私たちがやっているグローバルリサーチのニックネームは「Global Pea(グローバル・ピー)」。これってどんな意味なのかと聞かれたので、その由来を説明します。それにはイギリスの我が家の庭の話から。
庭の収穫
暗くて寒い季節が長いイギリスですが、夏は適度な気温の快適な日が続きます。在宅で仕事をしていると、ついふらふらと庭に出たくなる毎日。
仕事の合間のお茶やランチを食べるガーデンテーブルは果樹コーナーのそば。リンゴと洋梨の木についているたくさんの実が日に日に大きくなるのをながめつつ、摘果なる作業をしなければと思い、結局思うだけでほったらかし。
果樹畑や野菜畑(というほど大きくはないけど)の前列にはいちごを植えていて、6月頃はずっと毎日のようにいちごがデザート。そのいちごはもうほとんど終わってしまい、その後に熟してきたレッドカラント、ブラックカラント、グースベリーを収穫し、先週ミックスベリージャムを作りました。半分ほどは冷凍しておき、夏の終わりに野原で収穫するブラックベリーと混ぜて、違う種類のジャムも作るつもりです。まだ去年のジャムを全部食べ切ってもいないのに。ここ数年人と会うことが少なかったので、今年は早めにおすそわけしなければ。
小さな畑には、レタス、水菜、葉ブロッコリー、ラディッシュ、パセリ、ズッキーニ、豆類(さやえんどう、ソラマメ、インゲン)などが育ち、鳥やカタツムリ、ナメクジに半分食べられながら、残りの半分を収穫。
まだ肌寒い春に種をまくときは、こんな小さな種からホントに芽が出るんだろうかと半信半疑。でも、たいていは律儀に芽を出し、すくすくと育っていくことに、毎年のように驚いています。特に豆類はあれよあれよと背が高くなるので、前庭に植えている竹を剪定して作った支柱をあわてて持ってきて支えなくてはなりません。
Global Pea
英語で「豆」を表す言葉は、’bean(ビーン)と ‘pea’(ピー)の2種類があります。この違いが何なのかよくわからないのですが、ビーンの方が大きいというイメージでしょうか。
‘pea’はグリーンピースのような小さな丸い豆で、私たちがやっているグローバルリサーチのニックネーム「Global Pea」の由来でもあります。
‘global’は「世界の」「地球の」という意味なので、「Global Pea」は「世界の豆粒」ということ。
一つ一つは小さな豆粒だけど、土にまいて水をやり肥料を与えて育てると少しずつ大きくなる。そんな豆粒があちこちにあって、それぞれに栄養を与え、大切に育てたら世界中が豊かな緑でいっぱいになる。
そうした活動をしていきたいという意味。イギリスにいても、日本にいても、どこにいても。

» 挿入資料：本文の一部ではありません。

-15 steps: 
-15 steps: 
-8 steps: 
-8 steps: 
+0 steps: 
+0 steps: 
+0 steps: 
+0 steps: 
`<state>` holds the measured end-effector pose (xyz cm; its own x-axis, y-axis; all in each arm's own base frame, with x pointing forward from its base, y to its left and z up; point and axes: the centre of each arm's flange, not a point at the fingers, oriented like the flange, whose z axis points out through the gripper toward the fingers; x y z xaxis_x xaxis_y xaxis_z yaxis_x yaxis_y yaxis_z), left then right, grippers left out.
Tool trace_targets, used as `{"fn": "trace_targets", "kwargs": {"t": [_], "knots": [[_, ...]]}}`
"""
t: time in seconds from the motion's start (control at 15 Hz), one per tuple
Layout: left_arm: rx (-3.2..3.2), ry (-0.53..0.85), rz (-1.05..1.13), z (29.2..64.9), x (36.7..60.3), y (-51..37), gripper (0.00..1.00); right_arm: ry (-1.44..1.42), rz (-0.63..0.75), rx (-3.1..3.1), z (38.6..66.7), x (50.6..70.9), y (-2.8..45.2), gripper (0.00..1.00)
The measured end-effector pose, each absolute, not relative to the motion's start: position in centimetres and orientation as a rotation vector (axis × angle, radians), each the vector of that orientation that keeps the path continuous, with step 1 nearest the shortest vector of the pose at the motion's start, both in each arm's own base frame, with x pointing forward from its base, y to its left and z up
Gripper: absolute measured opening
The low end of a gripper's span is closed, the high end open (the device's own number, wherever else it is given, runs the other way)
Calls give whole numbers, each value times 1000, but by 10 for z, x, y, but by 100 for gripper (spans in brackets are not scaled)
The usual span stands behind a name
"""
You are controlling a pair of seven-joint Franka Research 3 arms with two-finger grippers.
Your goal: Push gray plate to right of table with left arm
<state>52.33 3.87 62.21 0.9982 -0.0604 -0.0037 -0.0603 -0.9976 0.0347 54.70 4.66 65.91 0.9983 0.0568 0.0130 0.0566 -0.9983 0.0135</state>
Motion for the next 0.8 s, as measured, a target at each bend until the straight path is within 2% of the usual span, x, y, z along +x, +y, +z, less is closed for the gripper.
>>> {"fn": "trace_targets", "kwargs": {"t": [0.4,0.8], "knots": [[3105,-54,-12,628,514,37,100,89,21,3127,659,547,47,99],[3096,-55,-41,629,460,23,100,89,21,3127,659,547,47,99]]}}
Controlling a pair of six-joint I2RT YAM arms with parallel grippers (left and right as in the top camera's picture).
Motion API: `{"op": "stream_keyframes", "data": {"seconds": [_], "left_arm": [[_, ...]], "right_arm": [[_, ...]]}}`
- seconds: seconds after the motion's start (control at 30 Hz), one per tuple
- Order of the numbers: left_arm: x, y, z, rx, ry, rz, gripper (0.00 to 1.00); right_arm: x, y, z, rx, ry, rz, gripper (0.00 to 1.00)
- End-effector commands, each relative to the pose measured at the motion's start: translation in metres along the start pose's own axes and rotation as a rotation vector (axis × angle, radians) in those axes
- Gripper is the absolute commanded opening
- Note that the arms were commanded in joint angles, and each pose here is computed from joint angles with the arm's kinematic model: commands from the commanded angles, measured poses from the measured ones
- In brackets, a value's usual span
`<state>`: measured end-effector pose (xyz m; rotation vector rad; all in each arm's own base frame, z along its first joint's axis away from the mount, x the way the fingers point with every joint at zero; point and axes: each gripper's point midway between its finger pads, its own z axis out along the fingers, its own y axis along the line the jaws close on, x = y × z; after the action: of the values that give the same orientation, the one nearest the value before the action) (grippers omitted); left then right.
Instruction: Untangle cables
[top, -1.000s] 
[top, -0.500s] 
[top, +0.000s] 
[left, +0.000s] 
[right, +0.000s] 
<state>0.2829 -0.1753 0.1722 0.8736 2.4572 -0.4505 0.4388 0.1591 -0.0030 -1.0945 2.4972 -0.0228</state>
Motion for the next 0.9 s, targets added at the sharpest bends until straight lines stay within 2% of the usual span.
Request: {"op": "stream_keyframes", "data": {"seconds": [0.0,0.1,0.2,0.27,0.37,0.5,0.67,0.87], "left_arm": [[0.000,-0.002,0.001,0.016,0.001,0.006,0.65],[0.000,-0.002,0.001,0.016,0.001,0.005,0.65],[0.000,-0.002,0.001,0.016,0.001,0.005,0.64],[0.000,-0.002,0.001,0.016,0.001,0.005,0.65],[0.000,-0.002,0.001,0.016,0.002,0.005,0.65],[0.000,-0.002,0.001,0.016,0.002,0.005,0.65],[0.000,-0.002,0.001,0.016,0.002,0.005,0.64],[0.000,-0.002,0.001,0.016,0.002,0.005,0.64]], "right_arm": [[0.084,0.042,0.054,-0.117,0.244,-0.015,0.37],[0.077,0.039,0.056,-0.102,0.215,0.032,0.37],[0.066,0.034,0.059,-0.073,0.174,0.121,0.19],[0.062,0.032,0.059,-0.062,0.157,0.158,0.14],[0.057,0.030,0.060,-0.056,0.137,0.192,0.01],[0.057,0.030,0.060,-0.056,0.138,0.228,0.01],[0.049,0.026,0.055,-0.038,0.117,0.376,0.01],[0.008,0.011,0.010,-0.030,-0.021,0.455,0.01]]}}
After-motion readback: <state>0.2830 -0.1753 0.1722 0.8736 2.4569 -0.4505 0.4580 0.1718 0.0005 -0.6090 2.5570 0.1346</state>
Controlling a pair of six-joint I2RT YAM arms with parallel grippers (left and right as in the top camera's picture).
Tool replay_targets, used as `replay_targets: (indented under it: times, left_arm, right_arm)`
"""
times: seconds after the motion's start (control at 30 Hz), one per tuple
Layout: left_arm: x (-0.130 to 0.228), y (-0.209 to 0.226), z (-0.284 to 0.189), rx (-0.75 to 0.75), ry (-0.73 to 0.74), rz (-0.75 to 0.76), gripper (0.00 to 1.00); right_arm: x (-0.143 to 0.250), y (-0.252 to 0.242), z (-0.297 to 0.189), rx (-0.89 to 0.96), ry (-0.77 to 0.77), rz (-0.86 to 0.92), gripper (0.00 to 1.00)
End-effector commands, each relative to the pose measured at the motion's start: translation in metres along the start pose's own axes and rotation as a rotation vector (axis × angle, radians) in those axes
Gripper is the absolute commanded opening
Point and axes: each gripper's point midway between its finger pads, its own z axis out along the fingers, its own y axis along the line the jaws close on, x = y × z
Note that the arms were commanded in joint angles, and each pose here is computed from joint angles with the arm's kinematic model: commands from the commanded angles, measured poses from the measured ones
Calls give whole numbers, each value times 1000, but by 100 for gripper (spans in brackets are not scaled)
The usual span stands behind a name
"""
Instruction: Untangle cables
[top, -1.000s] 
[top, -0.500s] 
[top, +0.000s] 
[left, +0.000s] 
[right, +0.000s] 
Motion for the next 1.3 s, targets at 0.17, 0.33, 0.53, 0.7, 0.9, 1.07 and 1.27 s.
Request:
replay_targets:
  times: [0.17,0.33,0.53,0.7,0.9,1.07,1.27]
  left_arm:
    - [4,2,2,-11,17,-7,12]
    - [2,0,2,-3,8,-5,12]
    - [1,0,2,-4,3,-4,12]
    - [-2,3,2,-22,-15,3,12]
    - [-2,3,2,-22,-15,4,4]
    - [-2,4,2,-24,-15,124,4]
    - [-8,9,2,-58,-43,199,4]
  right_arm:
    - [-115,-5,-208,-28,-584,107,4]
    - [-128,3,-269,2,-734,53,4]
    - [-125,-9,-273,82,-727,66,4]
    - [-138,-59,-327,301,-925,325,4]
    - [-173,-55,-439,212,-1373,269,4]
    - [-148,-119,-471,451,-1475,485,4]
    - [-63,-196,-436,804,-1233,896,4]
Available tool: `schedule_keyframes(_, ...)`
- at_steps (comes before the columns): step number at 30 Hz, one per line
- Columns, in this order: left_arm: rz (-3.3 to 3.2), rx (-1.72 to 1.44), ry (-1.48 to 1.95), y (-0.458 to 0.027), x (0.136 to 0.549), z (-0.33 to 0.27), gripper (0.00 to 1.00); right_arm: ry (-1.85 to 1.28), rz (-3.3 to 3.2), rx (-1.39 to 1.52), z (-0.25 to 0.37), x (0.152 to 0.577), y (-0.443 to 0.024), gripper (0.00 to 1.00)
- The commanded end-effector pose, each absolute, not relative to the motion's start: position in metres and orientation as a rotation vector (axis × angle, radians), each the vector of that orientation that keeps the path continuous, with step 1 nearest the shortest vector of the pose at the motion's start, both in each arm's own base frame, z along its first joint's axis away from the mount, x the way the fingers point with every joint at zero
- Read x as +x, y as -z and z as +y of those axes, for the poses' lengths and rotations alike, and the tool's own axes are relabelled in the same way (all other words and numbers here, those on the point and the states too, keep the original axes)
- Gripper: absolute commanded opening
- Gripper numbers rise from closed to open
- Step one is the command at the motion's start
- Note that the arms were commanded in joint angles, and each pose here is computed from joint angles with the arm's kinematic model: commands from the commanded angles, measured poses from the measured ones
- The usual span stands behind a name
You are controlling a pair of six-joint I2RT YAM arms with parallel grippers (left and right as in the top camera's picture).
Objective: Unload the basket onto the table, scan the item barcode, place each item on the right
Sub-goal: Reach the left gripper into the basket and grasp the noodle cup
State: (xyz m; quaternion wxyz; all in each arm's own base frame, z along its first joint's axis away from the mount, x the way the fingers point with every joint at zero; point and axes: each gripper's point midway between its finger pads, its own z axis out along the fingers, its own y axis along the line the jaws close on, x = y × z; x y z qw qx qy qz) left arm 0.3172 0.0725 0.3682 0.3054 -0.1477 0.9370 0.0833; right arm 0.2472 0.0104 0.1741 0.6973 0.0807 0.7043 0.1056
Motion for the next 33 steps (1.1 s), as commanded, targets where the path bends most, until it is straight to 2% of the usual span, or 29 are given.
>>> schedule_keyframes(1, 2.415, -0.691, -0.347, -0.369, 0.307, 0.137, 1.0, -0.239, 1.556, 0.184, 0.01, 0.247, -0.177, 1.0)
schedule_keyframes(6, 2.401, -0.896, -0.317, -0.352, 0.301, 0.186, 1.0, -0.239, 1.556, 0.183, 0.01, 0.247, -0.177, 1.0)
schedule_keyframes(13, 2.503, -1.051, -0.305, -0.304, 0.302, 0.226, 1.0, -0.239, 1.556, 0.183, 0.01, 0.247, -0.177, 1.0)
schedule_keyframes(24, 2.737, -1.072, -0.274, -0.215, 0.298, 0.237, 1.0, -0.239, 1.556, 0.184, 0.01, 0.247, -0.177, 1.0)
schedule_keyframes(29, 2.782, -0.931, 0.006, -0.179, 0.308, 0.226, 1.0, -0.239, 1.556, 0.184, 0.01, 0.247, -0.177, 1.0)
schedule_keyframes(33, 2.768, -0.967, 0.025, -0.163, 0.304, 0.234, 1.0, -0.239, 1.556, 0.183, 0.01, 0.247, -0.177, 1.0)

この考えはSDG17の理念につながるものだと思っています。
SDG17 パートナーシップ
国連の持続可能な開発目標SDGs(Sustainable Development Goals)の根底となる理念であるSDG17番目のゴールは「パートナーシップで目標を達成しよう」。国連が掲げる、SDGsの様々な目標を達成するために、世界中の1人1人が参加して、皆で助け合うということです。
これまで国連が行ってきた活動、たとえば2000年に定められたMDGs(ミレニアム開発目標)は主に先進国による開発途上国への支援という形をとっていて、各国の政府間の合意や取り組みという意味合いがありました。それに対して、SDGsは先進国も含めた世界の全ての国が取り組むアジェンダであり、国連や政府などの公的機関だけでなく、全世界の民間企業や一般市民も課題解決に参加するべきだとしています。
利益重視の経済活動がしばしば環境破壊や格差拡大などの問題を生む弊害をもたらしていることから、民間企業や一般市民も含むすべての人々が自分ごととして考えるべき目標だと位置づけたという背景があります。日本やイギリスに住む私たちは、たまたま運よく豊かな国に生まれ、その恩恵を受けているけれど、そうでない人もいます。豊かな国の中にも格差があったり、日々の生活を送る上で様々な課題や悩みを抱えている人たちがいることを、同じ社会に住んでいるのに気が付かないこともあります。
私たち一人一人が、そういう人たちにも手を差し伸べて、自分ができることをする。
そして時代の垣根を越えて、次世代の人たちのことも、種の垣根を越えて人間以外の動植物、ひいては地球環境のことも考えるという、横のつながりと縦のつながりを大事にする活動を行っていきたいと思っています。